Oral Anticoagulants Often Inappropriately Prescribed for HIV Patients on ART

By Marilynn Larkin

April 02, 2020

NEW YORK (Reuters Health) - Direct oral anticoagulants (DOACs) are frequently prescribed for individuals on antiretroviral boosters, despite the risk of drug-drug interactions, researchers say.

"Several factors likely contribute to our finding that non-recommended DOAC/ART combinations were observed in study participants," Dr. Anne Monroe of George Washington University in Washington, DC, told Reuters Health by email. "Clinicians without HIV expertise prescribing DOACs may be less aware of the interactions between DOACs and antiretroviral therapy. Additionally, recommendations regarding management of DOAC/ART interactions vary between different information resources."

"Coordinated care involving the DOAC prescriber, the HIV clinician, and a clinical pharmacist can help avoid adverse events," she said. "Ongoing education and innovative ways to increase pharmacologic vigilance, such as clinical dashboards that alert to potential drug interactions, may also be beneficial."

Dr. Moore and colleagues analyzed oral anticoagulant prescribing among people with HIV registered in the DC Cohort Database from 2011-2017.

As reported in Clinical Infectious Diseases, among 8,315 participants, 236 anticoagulant prescriptions (96 DOAC; 140 warfarin) were reported for 206 individuals. Those receiving prescriptions had a median age of 56 at anticoagulant initiation, and were predominantly men (82%) and black (82%).

DOAC use increased from 3% of total anticoagulant prescribing in 2011 to 43% in 2016, when DOACs accounted for 64% of all newly recorded anticoagulant prescriptions.

Nineteen bleeding events were recorded among 16 individuals. Despite the U.S. Food and Drug Administration label recommendation to avoid use of rivaroxaban in those taking boosted ARVs, 41% of patients remained on boosted ARVs after rivaroxaban initiation.

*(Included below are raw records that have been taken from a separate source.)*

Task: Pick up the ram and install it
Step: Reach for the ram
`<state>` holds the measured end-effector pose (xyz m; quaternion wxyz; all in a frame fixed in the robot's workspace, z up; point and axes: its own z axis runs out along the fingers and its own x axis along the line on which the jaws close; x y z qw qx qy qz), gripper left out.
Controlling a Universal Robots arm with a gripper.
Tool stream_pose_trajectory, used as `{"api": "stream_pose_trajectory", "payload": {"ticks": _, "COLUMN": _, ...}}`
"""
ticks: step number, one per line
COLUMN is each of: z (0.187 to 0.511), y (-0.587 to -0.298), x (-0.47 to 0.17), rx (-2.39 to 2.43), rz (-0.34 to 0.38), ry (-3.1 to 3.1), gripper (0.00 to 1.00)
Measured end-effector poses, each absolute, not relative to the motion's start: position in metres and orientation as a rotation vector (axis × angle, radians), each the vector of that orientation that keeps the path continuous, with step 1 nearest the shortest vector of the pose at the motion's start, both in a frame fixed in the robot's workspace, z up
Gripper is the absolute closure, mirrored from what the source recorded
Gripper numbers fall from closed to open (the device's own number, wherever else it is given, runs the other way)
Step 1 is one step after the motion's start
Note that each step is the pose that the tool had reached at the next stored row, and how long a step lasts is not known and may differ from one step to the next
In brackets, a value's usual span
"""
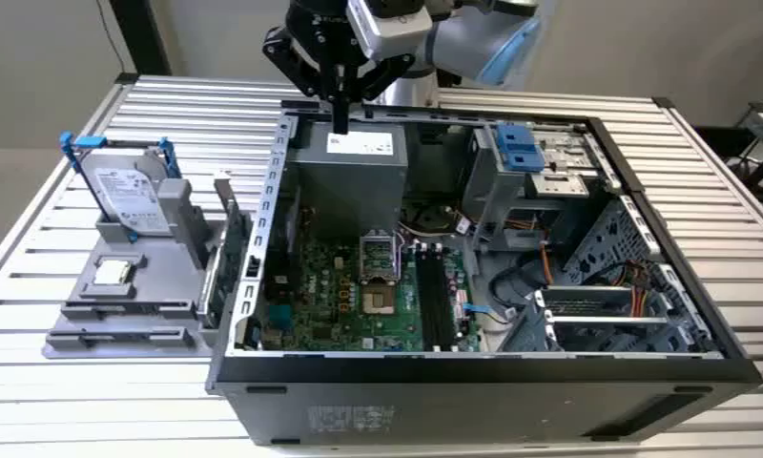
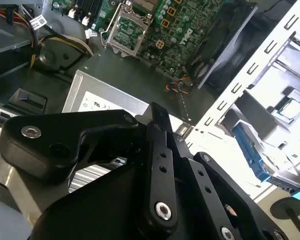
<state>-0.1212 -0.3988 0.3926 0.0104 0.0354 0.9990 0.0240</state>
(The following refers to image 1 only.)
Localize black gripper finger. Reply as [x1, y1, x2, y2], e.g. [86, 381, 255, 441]
[339, 54, 414, 134]
[261, 26, 342, 134]

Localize black RAM slot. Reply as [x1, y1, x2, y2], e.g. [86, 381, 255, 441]
[413, 243, 435, 351]
[421, 243, 442, 351]
[430, 243, 451, 351]
[438, 243, 459, 351]

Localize grey power supply unit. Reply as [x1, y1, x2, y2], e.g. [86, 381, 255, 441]
[285, 121, 410, 239]

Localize blue drive latch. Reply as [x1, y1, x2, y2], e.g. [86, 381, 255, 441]
[494, 122, 546, 173]

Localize grey metal drive cage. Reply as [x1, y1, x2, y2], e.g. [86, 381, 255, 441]
[461, 124, 606, 252]

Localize black cooling fan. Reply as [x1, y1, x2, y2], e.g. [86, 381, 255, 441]
[410, 203, 463, 236]

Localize blue disk carrier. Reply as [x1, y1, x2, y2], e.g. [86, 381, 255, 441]
[58, 132, 183, 239]

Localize silver hard disk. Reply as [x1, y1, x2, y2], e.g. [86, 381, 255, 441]
[78, 147, 173, 235]

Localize metal socket cover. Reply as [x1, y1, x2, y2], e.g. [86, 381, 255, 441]
[359, 230, 399, 283]

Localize green graphics card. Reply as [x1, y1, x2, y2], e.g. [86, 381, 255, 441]
[199, 171, 255, 330]

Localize grey parts rack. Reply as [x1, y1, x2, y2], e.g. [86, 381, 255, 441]
[42, 178, 255, 359]

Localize CPU socket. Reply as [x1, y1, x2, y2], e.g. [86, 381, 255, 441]
[361, 281, 401, 319]

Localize green motherboard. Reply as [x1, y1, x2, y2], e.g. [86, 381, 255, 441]
[257, 204, 485, 353]

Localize silver CPU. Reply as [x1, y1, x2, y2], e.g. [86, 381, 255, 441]
[95, 260, 134, 285]

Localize grey disk bay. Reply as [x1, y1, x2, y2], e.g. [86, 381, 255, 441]
[501, 284, 707, 355]

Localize black PC case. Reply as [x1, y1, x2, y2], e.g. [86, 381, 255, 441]
[203, 98, 763, 448]

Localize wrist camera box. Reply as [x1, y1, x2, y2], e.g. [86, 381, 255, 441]
[346, 0, 434, 63]

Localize black post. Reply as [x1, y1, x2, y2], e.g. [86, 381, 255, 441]
[110, 0, 173, 77]

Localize orange wire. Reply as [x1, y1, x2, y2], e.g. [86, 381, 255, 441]
[538, 240, 555, 287]

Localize black data cables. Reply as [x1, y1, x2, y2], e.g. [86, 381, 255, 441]
[489, 264, 542, 325]

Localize coloured power wire bundle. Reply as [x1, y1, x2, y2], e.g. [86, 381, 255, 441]
[619, 260, 651, 319]

Dr. Jeffrey Laurence, senior scientific consultant for programs at amfAR in Washington, DC, commented in an email to Reuters Health, "The major concern is that prescriptions for the DOACs are ever-increasing in the HIV-positive population without adequate ways of assessing whether people concomitantly taking ritonavir or cobicistat are receiving an appropriate dose of the DOAC (i.e., not overdosing). Levels can be measured, but they are not well standardized, and the tests not readily available."

Dr. Laurence noted that he recommends warfarin for maintenance or enoxaparin for initial treatment and maintenance rather than a DOAC. "If the patient absolutely insists on avoiding (warfarin), and will not self-inject (enoxaparin), even if it's only once per day, I recommend avoiding rivaroxaban, the DOAC most prominently prescribed in this study, and using apixaban instead," he said.

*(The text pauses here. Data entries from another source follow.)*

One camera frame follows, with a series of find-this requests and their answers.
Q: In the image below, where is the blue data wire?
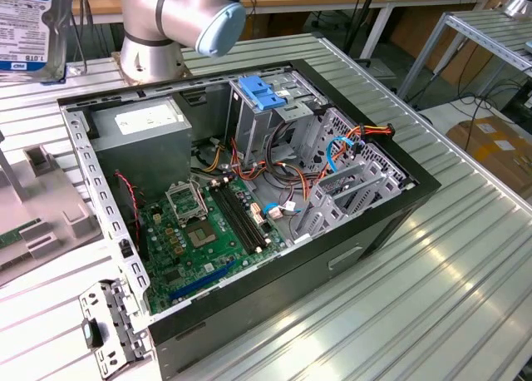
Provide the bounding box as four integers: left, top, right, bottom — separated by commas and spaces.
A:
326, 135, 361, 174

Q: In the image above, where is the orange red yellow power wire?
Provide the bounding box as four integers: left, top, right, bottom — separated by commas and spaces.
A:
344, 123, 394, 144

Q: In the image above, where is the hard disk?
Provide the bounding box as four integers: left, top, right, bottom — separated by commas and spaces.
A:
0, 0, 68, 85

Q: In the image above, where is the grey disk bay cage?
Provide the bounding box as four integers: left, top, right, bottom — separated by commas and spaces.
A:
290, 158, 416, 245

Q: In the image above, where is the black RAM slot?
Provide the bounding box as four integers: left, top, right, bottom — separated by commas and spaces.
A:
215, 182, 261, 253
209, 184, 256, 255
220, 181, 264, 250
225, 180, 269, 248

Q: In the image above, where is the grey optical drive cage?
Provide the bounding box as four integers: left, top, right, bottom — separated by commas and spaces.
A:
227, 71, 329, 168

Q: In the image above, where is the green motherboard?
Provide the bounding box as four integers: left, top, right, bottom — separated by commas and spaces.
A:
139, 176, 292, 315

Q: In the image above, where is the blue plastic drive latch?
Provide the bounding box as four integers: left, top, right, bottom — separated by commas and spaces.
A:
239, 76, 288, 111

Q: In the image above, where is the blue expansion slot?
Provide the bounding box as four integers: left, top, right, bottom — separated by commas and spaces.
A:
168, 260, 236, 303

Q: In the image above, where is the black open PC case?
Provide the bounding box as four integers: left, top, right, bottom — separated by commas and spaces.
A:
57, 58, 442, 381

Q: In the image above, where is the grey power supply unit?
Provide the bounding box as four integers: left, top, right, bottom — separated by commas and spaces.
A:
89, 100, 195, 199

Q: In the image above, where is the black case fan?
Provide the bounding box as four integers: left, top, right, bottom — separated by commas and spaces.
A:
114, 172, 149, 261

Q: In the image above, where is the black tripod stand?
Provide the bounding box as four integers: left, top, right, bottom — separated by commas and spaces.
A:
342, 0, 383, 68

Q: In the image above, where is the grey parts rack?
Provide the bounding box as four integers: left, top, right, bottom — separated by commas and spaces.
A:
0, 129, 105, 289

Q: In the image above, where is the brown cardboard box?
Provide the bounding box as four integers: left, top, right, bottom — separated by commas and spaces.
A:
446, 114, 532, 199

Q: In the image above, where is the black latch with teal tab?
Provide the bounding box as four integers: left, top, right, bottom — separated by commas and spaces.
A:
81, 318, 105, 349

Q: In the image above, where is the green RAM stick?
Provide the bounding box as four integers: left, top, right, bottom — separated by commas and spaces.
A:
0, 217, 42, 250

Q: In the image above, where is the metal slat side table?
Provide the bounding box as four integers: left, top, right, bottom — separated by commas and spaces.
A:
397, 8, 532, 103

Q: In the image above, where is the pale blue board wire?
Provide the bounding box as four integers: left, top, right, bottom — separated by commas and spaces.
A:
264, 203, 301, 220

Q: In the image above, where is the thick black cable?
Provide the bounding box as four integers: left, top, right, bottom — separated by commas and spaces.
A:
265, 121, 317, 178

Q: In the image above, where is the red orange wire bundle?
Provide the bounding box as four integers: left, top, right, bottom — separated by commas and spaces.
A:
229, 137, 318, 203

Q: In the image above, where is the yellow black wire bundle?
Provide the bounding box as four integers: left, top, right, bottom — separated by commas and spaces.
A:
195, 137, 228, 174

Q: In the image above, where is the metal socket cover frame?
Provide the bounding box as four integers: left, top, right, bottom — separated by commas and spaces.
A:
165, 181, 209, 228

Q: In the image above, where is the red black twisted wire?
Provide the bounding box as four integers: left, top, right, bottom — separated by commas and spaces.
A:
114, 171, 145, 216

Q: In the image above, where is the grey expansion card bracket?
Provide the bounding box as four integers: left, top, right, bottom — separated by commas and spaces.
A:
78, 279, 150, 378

"Clinicians should engage their pharmacists in review of any potential conflicts between a specific ART regimen and a new drug," he added, "deciding on alternative medications or at least being aware to monitor for specific side-effects."

Douglas Jennings, clinical pharmacist for heart transplant and mechanical circulatory support at NewYork Presbyterian Columbia University Irving Medical Center in New York City, also commented by email.

"Warfarin has the same potential for drug interaction as the DOACs, therefore there is no perfect option for patients with HIV who require oral anticoagulation," he told Reuters Health.

"In non-HIV patient populations, the data demonstrating superior safety with DOACs over warfarin are overwhelming," he said. "I therefore believe that it would be more appropriate to use a DOAC over warfarin in most patients with HIV who are taking an interacting medication. This notion is supported by the findings of the current study, which reported that rates of bleeding were acceptably low and similar between the warfarin and DOAC groups."

There are several questions that still need to be addressed in larger cohorts of HIV patients," he noted. "These include how to optimize dosing of DOACs in the setting of these significant interactions, and what to do when faced with HIV patients with impaired renal function."